For a hyperbola opening left and right.

Example 1

Show that the following equation is a hyperbola. Graph it, and show its foci.

144x^2 - 576x - 25y^2 - 150y - 3249 = 0

Solution: The positive leading coefficient for the x^2 term and the negative leading coefficient for the y^2 term indicate that this is a hyperbola that is horizontally oriented. Grouping and completing the square, we have:

144(x^2-4x)-25(y^2+6y)& = 3249 \\144(x^2 - 4x+4) - 25(y^2+6y+9)& = 3249 + 576 -225 \\144(x-2)^2-25(y+3)^2 & = 3600 \\\frac{(x-2)^2}{5^2} - \frac{(y+3)^2}{12^2} & = 1

So our hyperbola is centered at (2,-3). Its vertices are 5 units to the right and left of (2,-3), or at the points (7,-3) and (-3,-3). It opens to the right and left from these vertices. It’s foci are c units to the left and right of (2,-3), where c = \sqrt{a^2 + b^2} = \sqrt{5^2 + 12^2} = 13. So it’s foci are at (15,-3) and (-11,-3). Plotting a few points near (7,-3) and (-3,-3), the graph looks like:

Review Questions

  1. Explain why for any positive number b and a, there exists a c such that b^2=c^2-a^2.
  2. Graph the following hyperbola and mark its foci: 16x^2 + 64x-9y^2+90y - 305=0
  3. Graph the following hyperbola and mark its foci: 9y^2+18y-x^2+4x-4=0
  4. Graph the following hyperbola and mark its foci: 25x^2+150x-4y^2+24y+89=0
  5. Find the equation for the following hyperbola:

Review Answers

  1. Let c = \sqrt{a^2+b^2}. Since a^2 + b^2 is always positive for positive a and b, this number is always defined. Geometrically, let c be the hypotenuse of a right triangle with side lengths a and b.
  2. \frac{(x - 4)^2}{4} - \frac{(y + 2)^2}{45} = 1

Asymptotes

In addition to their focal property, hyperbolas also have another interesting geometric property. Unlike a parabola, a hyperbola becomes infinitesimally close to a certain line as the x- or y-coordinates approach infinity. Such a line is called an asymptote.

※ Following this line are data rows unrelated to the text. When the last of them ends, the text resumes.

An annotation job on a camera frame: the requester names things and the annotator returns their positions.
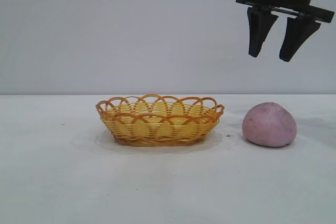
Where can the pink round bun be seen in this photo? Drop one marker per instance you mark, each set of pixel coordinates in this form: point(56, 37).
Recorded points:
point(269, 125)

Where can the yellow woven plastic basket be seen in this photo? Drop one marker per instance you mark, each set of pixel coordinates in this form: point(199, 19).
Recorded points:
point(157, 127)

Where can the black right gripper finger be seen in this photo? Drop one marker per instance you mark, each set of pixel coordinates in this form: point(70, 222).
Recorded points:
point(258, 30)
point(294, 40)

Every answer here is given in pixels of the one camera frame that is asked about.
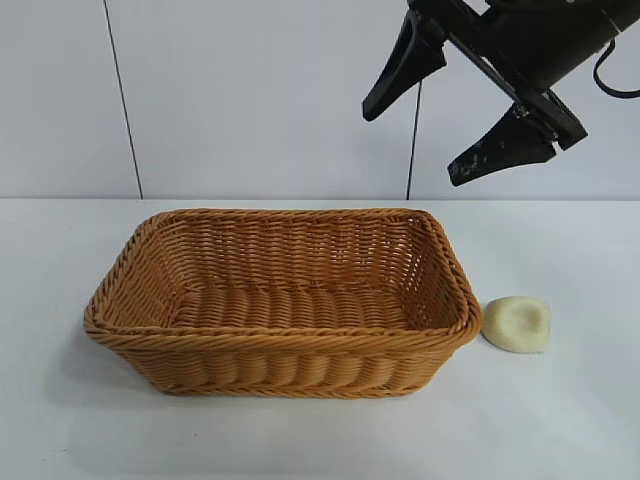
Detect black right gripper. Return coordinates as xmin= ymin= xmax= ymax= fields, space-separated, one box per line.
xmin=361 ymin=0 xmax=626 ymax=188

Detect pale yellow egg yolk pastry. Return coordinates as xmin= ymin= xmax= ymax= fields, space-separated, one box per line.
xmin=481 ymin=295 xmax=552 ymax=355

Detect brown woven wicker basket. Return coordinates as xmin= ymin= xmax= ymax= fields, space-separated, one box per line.
xmin=83 ymin=207 xmax=485 ymax=400

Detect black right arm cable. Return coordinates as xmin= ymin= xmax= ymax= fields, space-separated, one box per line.
xmin=592 ymin=42 xmax=640 ymax=99

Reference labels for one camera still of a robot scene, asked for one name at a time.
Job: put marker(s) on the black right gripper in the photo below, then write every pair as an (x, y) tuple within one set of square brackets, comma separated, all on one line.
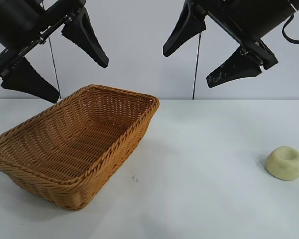
[(251, 17)]

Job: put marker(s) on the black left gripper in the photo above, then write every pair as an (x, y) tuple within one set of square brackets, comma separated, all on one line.
[(15, 20)]

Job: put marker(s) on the woven wicker basket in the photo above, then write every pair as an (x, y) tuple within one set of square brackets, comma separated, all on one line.
[(64, 139)]

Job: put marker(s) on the pale yellow egg yolk pastry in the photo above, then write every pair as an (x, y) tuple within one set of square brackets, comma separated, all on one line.
[(284, 169)]

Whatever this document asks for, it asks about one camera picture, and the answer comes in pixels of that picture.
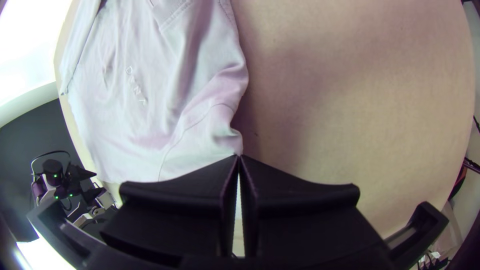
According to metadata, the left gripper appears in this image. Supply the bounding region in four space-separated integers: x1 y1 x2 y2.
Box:
61 164 109 206

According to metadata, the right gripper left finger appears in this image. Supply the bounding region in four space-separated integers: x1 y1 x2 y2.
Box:
99 154 240 269

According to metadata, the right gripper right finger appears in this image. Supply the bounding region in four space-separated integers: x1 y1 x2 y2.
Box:
239 154 391 270

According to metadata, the grey t-shirt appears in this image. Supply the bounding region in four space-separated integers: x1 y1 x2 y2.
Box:
59 0 250 184

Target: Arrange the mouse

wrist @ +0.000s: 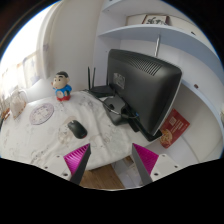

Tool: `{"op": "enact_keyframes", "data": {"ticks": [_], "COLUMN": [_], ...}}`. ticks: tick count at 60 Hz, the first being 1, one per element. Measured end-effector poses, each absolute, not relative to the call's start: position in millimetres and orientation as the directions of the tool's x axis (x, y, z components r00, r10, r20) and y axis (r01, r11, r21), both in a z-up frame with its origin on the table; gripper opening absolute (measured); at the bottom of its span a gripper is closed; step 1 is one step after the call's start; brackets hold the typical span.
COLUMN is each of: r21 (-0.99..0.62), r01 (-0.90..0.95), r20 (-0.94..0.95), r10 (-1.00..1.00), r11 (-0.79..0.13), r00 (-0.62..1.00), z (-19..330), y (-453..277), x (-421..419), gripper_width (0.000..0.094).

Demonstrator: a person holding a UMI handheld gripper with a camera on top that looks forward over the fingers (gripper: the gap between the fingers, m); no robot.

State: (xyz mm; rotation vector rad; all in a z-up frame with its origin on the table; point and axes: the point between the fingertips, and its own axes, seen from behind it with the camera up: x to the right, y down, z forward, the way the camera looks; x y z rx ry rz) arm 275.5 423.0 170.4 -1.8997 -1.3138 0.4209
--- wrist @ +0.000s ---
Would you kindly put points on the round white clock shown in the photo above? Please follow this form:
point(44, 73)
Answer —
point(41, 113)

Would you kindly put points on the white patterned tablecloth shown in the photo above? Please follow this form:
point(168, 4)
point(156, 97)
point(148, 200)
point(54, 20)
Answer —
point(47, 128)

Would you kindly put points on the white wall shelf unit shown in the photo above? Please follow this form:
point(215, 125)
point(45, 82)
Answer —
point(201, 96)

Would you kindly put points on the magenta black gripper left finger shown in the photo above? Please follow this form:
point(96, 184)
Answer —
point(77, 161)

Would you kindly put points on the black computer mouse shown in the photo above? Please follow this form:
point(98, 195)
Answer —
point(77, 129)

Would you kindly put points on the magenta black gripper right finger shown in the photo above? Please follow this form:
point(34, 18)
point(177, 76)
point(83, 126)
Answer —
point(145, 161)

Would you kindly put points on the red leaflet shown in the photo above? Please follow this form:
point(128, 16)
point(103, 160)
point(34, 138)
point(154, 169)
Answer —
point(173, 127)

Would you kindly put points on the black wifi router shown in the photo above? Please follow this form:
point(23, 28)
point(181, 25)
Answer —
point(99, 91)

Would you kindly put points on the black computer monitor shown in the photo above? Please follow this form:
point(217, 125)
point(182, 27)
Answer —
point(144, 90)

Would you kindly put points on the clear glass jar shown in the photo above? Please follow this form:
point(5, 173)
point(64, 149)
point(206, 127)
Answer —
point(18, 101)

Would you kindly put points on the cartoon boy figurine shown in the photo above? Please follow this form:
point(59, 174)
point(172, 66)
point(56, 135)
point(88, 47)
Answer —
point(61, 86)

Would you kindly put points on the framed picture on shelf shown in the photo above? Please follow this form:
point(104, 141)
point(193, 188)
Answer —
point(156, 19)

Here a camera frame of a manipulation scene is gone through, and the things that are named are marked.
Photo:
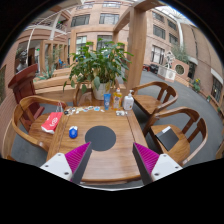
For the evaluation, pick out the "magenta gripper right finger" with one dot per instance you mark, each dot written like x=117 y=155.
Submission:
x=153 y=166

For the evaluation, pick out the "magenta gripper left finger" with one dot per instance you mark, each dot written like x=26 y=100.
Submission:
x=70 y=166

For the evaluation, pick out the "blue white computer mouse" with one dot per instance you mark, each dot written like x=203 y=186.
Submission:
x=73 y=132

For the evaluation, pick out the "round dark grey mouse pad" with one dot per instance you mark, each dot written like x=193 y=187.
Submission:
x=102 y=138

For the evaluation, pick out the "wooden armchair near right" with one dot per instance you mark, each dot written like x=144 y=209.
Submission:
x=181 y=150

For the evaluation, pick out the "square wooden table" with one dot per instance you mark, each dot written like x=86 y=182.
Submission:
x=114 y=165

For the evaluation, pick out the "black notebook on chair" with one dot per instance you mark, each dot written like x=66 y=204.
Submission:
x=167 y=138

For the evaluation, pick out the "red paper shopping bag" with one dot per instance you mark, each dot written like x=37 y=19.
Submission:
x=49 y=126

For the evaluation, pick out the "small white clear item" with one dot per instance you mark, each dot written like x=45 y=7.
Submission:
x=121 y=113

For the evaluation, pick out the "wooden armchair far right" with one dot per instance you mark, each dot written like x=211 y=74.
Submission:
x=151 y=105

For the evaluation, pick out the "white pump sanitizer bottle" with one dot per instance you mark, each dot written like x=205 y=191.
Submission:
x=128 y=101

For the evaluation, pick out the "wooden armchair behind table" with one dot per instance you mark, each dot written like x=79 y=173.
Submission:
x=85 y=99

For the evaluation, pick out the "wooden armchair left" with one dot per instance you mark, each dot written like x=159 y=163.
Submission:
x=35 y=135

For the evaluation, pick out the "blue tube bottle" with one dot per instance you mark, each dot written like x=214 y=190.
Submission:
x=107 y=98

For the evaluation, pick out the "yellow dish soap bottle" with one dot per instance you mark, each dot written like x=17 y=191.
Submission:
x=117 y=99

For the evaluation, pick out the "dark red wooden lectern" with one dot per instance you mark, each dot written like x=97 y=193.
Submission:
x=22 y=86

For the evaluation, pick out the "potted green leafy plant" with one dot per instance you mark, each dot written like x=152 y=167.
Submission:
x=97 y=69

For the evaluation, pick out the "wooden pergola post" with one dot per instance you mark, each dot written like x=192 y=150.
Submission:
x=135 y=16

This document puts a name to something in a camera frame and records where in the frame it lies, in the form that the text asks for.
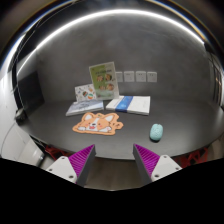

Before we try to prove this property of hyperbolas, we have to figure out what we mean by “infinitesimally close.” Here we mean two things: 1) The further you go along the curve, the closer you get to the asymptote, and 2) If you name a distance, no matter how small, eventually the curve will be that close to the asymptote. Or, using the language of limits, as we go further from the vertex of the hyperbola the limit of the distance between the hyperbola and the asymptote is 0.

So now we need to prove such a line (or lines) exist for the hyperbola. It turns out there are two of them, and that they cross at the point at which the hyperbola is centered:

It also turns out that for a hyperbola of the form \frac{x^2}{a^2} - \frac{y^2}{b^2} = 1, the asymptotes are the lines y = \frac{b}{a} x and y = - \frac{b}{a} x. (for a hyperbola of the form \frac{y^2}{a^2} - \frac{x^2}{b^2} = 1 the asymptotes are the lines y = \frac{a}{b} x and y = - \frac{a}{b} x. For a shifted hyperbola, the asymptotes shift accordingly.)

To prove that the hyperbola actually gets infinitesimally close to these lines as it goes to infinity, let’s focus on the point P on the upper right leg of the hyperbola in the picture below.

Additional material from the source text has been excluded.